Linked to the bad timing of vaccine mandates is the remarkable statistic that 82 percent of Canadians, for example, aged five or older have already been vaccinated against Covid-19, and 90 percent of adults have been vaccinated. Coupled with the 1.34 million Canadians who have tested positive for Covid-19 in the last 2 months and the greater number that have been infected and haven’t been tested there clearly is very little increase in herd-immunity achievable by chasing and persecuting a few thousand people who don’t want to be vaccinated.

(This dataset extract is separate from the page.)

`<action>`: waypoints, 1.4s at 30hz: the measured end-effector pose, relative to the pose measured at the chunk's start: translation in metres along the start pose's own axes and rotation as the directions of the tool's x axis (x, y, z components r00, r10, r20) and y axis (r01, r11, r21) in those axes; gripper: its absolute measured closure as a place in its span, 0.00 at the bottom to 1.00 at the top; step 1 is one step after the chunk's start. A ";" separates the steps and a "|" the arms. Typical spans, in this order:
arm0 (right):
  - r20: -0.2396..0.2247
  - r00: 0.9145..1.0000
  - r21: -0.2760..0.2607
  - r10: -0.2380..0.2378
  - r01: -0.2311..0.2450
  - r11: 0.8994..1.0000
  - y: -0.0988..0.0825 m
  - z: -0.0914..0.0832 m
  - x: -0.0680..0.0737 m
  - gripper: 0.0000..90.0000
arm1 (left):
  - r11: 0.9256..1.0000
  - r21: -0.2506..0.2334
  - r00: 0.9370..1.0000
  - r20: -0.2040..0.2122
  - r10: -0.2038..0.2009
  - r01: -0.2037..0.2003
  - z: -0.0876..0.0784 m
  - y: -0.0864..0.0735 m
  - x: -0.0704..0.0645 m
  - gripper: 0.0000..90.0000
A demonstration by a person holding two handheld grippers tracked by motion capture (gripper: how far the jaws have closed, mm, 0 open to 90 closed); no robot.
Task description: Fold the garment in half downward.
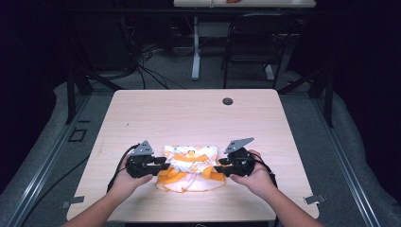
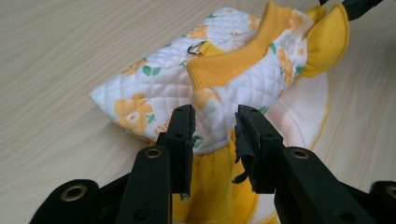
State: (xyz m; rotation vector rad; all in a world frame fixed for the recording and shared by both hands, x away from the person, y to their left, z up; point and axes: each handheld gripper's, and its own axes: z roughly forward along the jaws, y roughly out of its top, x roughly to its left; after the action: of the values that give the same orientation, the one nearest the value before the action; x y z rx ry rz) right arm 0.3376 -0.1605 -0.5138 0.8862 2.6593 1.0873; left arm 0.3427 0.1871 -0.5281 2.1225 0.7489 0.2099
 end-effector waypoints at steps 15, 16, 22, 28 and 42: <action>0.063 0.997 -0.034 0.039 -0.037 0.999 0.021 0.012 -0.014 0.79 | 0.997 0.037 0.995 -0.073 -0.066 0.069 0.025 0.014 0.031 0.76; 0.066 0.997 -0.019 0.040 -0.039 0.999 0.022 0.019 -0.015 0.79 | 0.997 0.036 0.995 -0.068 -0.069 0.072 0.028 0.013 0.031 0.76; 0.056 0.998 0.015 0.037 -0.037 0.999 0.023 0.038 -0.015 0.89 | 0.998 0.038 0.999 -0.013 -0.039 0.040 0.029 0.011 0.019 0.85; -0.035 0.999 0.008 0.021 -0.021 1.000 0.021 0.038 -0.003 0.98 | 0.998 0.055 0.998 0.057 -0.016 0.013 0.026 0.004 0.005 1.00; -0.105 0.994 0.039 -0.017 0.021 0.999 -0.006 0.035 0.020 0.99 | 0.998 0.063 0.995 0.100 0.000 -0.006 0.016 -0.020 -0.013 1.00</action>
State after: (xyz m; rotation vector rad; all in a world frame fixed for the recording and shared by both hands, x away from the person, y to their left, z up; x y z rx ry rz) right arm 0.3299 -0.1315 -0.5416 0.8308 2.7776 1.1086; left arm 0.3296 0.1776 -0.5520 2.1772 0.7023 0.0820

Western governments faced a truly chaotic situation with the sudden appearance of Covid-19 just over 2 years ago, which required fast action. They were not fast enough: they waited for the World Health Organization to officially announce a pandemic and they waited for it to enter their borders and then they closed the borders too late. Since then, tools to fight the pandemic have been developed, and critical shortfalls in testing and protective clothing production have been overcome, but the pandemic nevertheless presents a complex challenge, and yet governments have addressed it as an orderly type of problem that though complicated can be addressed by a set of well-established best practices such as vaccinating people. However, this has underestimated the complexity of the situation and led to the rigidity that suits a static problem but fails miserably in the face of a crisis. Chaos, complexity and orderliness need to be addressed in fundamentally different types of ways, and failure to realize this leads to crises turning into unmitigated disasters, and manageable situations turning into unnecessary and ugly challenges. Were European governments to be more agile in their approach to, and understanding of, complexity, they would not keep closing the door on Covid-19 after the danger has passed the threshold, and they would be addressing the problems of today and tomorrow with new solutions, rather than the solutions of yesterday. Maybe, with more agile political leadership, Europe would also not now be sandwiched between Russian belligerency at Ukraine’s border and reliance upon post Trumpian US good-will to back them up through NATO against imminent threats of invasion.